WORK INSTRUCTIONS:
Omit every picture and return the rest of the data unaltered.

DATA SEGMENT:
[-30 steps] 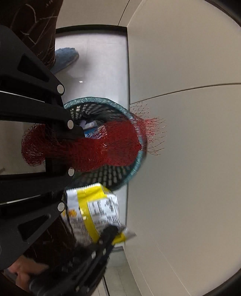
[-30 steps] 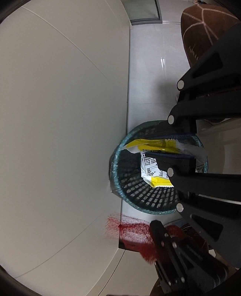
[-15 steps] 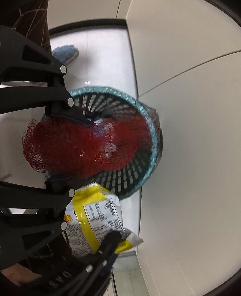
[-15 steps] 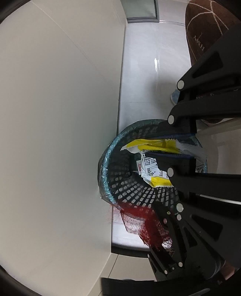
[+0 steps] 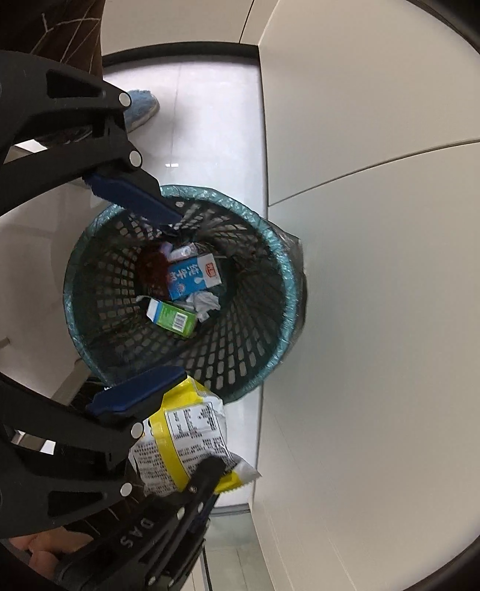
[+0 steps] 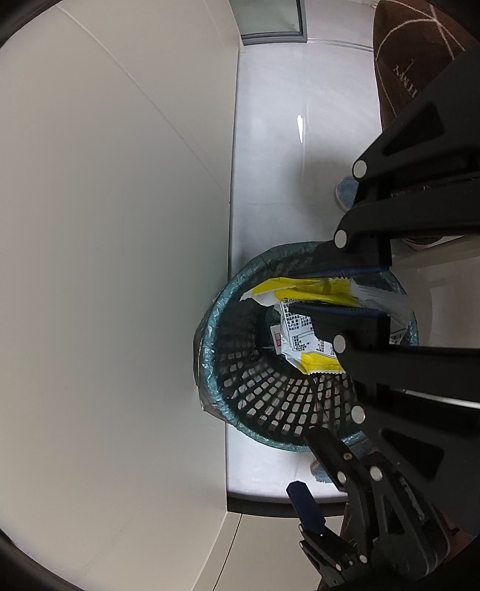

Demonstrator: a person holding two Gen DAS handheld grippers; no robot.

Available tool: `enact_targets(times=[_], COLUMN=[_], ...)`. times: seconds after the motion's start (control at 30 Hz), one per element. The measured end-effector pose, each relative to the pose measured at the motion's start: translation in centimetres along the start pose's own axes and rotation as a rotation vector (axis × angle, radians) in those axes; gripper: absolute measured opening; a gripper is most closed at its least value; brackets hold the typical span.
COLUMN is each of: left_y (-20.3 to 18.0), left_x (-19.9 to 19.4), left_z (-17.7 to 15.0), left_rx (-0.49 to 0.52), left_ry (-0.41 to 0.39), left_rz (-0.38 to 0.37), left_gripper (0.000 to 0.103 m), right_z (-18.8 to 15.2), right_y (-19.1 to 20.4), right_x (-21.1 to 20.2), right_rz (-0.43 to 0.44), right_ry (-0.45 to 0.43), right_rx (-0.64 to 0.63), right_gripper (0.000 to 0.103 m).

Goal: Collect trash
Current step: 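Open the left tool to drop the net while the right tool releases the wrapper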

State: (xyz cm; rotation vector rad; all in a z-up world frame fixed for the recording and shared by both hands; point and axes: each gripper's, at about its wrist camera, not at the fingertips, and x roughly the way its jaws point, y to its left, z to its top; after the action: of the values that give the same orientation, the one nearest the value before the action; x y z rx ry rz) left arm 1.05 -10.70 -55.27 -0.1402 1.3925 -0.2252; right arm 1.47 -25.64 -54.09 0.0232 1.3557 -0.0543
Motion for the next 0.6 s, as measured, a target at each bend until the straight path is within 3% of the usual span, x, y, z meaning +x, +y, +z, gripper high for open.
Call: enact_targets(times=[0.27,0.43,0.5,0.6], left_y=[1.0,2.3,2.6,2.7], left_x=[-1.2,-1.3,-1.1,-1.0], left_z=[0.5,0.9,1.0,1.0], left_rx=[-0.026,-0.066,-0.071,-0.065], left_ry=[-0.068,-0.066,-0.060,-0.051], left_rz=[0.049,0.083,0.090,0.092], left_gripper=[0.096,0.097,0.097,0.097], right_z=[0.0,-0.1,-0.1,0.0], right_y=[0.7,0.8,0.9,0.9], right_x=[0.6,0.7,0.7,0.4], right_rz=[0.050,0.082,0.092,0.102], right_ry=[0.012,0.017,0.023,0.018], right_rx=[-0.034,-0.042,-0.047,-0.040], right_gripper=[0.013,0.016,0.018,0.031])
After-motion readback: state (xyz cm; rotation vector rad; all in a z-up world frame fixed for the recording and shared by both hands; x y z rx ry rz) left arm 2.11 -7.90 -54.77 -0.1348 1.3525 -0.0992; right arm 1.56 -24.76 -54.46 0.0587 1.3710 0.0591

ANSWER SPACE:
[-30 steps] 
[-30 steps] 
[-15 steps] 
[-15 steps] 
[+0 steps] 
[+0 steps] 

Demonstrator: a person holding two Gen DAS handheld grippers; no robot.

Available tool: `enact_targets(times=[_], COLUMN=[_], ...)`. times: seconds after the motion's start (control at 30 Hz), one per element. The measured end-effector pose, each relative to the pose measured at the motion's start: translation in centimetres along the start pose's own axes and rotation as a rotation vector (axis × angle, radians) in those axes; gripper: absolute measured opening; a gripper is most closed at its least value; brackets hold the typical span.
COLUMN is each of: left_y (-20.3 to 18.0), left_x (-19.9 to 19.4), left_z (-17.7 to 15.0), left_rx (-0.49 to 0.52), left_ry (-0.41 to 0.39), left_rz (-0.38 to 0.37), left_gripper (0.000 to 0.103 m), right_z (-18.8 to 15.2), right_y (-19.1 to 20.4), right_x (-21.1 to 20.2), right_rz (-0.43 to 0.44), right_ry (-0.45 to 0.43), right_rx (-0.64 to 0.63), right_gripper (0.000 to 0.103 m).

Goal: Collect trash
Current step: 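Open the left tool to drop the net while the right tool releases the wrapper
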
State: (xyz cm; rotation vector rad; all in a z-up world frame fixed for the recording and shared by both hands; point and axes: each gripper's, at about its wrist camera, not at the fingertips, and x roughly the way its jaws point, y to its left, z to its top; after the action: of the values that give the same orientation, the one nearest the value before the action; x y z rx ry rz) left arm 1.05 -10.70 -55.27 -0.1402 1.3925 -0.2252; right arm 1.47 -25.64 -54.09 0.0232 1.3557 -0.0543
Motion for the next 0.6 s, as measured, a target at each bend until the straight path is within 3% of the usual span, x, y, z meaning +x, +y, +z, gripper high for open.
Call: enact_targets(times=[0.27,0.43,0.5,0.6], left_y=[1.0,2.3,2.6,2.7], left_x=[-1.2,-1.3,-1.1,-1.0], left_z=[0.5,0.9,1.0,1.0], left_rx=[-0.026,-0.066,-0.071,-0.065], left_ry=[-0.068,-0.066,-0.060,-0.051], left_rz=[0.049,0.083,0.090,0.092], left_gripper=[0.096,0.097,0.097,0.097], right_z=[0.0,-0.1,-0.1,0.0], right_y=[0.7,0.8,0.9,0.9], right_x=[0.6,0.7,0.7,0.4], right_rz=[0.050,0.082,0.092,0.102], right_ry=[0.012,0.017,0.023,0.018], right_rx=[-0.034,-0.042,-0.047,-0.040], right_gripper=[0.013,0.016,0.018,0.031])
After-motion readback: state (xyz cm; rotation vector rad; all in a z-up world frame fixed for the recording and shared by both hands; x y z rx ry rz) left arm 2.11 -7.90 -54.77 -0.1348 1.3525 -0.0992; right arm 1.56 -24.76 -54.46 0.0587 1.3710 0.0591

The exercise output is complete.